We went into COVID-19 thinking this is a solution that should have been available to owners for decades. It required a special confluence of skill and scale. As we walk people through the common sense thinking [around our ground lease], we pointed out that this is much more cost efficient. Why are you refinancing and paying transfer taxes on the full value of the real estate and the land everytime it trades, when the land could sit quietly for 100 years. It shouldn’t be part of the frictional cost of transactions, so every single time you do something with the building, you’re getting hit with costs on the land, which candidly, is an inefficiency that should’ve gone away a long time ago.

If we’ve learned anything in the last 30 years about real estate and finance, it’s that most of the problems come about when you have a loan maturing into a very weak fundamental market. So, if you could move a maturity on a big part of your capital structure from three, five, seven or ten years out to 99 years, you would materially reduce the amount of risk as an owner or operator of that building. If you put these together, you look at COVID-19 and you say, “Can people afford to be inefficient with capital?” No, they can’t. “Can they afford to be inefficient with costs?” No, they can’t. “Do they want to take on more or less risk?” They want less. It seems like more and more people should at least be looking at ground leases to achieve those goals. We think ground leases can [offer] up to 300 to 500 basis points better IRRs on many owner’s five- and 10-year holds. When you think about that in the context of a world where the 10-year is 60 basis points, can you really afford to not generate an extra 300 to 500 basis points return on your investor capital, lower their risk and reduce unnecessary costs? 

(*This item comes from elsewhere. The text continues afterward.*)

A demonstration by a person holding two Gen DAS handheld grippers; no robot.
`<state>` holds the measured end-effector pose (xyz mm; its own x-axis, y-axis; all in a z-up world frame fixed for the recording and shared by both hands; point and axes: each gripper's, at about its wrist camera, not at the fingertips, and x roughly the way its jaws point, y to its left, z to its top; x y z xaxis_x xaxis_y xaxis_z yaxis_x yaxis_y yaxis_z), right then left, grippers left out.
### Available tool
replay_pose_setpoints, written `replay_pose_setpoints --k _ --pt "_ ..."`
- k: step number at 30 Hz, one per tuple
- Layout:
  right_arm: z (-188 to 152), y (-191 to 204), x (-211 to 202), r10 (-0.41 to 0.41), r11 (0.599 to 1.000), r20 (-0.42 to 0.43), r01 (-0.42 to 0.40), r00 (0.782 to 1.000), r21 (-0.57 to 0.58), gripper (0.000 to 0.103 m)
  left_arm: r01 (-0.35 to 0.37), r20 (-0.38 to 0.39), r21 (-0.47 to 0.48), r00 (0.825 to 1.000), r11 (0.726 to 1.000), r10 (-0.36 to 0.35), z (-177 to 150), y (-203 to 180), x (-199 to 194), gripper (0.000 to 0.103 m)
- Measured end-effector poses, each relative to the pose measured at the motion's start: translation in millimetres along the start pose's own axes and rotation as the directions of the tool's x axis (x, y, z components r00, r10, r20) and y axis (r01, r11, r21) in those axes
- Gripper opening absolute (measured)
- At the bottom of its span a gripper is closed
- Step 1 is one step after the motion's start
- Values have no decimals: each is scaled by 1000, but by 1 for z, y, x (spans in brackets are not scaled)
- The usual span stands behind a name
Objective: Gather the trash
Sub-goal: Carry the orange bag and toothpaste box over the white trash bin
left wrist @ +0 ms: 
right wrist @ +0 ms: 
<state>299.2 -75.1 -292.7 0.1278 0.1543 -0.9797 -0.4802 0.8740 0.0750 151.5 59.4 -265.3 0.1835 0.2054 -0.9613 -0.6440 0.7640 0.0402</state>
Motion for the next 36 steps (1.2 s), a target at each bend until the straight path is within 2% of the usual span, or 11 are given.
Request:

How does this strategy compare with historical ground lease structures? 

The land and building are two different investments and they should have two different owners. But, the owner of the land has to not look at the building owner as some sort of ATM. Historical ground leases, unfortunately, were very one-sided. They have to be thinking about what the building owner’s lender wants to see and what the future buyer of this building wants to see in this ground lease. We eliminated all the things we knew as an owner and a finance player that everybody hated. When you say ground lease — and this was certainly more true three years ago — we’d get the door politely closed in our faces, because everybody had a bad anecdote about ground leases. You look at the Lipstick Building or Lever House, just go down the list and people would say “Oh, well, ground leases… those are terrible.” So we moved to fix it all and then we started a campaign to go sit with people and try to be open minded and go through the basics of what [we wanted to do]. We’ve had to overcome [the bad rap], and COVID-19 doesn’t help in that process. We spent three years really turning people from not wanting to hear about it, to saying, “That’s interesting, tell me about,” to “I actually want to do this with you.” And we grew from about $300 million in assets to $3 billion in about a two and a half year timeframe. I think that growth, frankly, would’ve continued if COVID-19 didn’t hit, but unfortunately, with the pandemic, there aren’t a lot of transactions taking place. We need those to happen to be able to continue to demonstrate how powerful this is and how it’s almost a natural part of the evolution of real estate.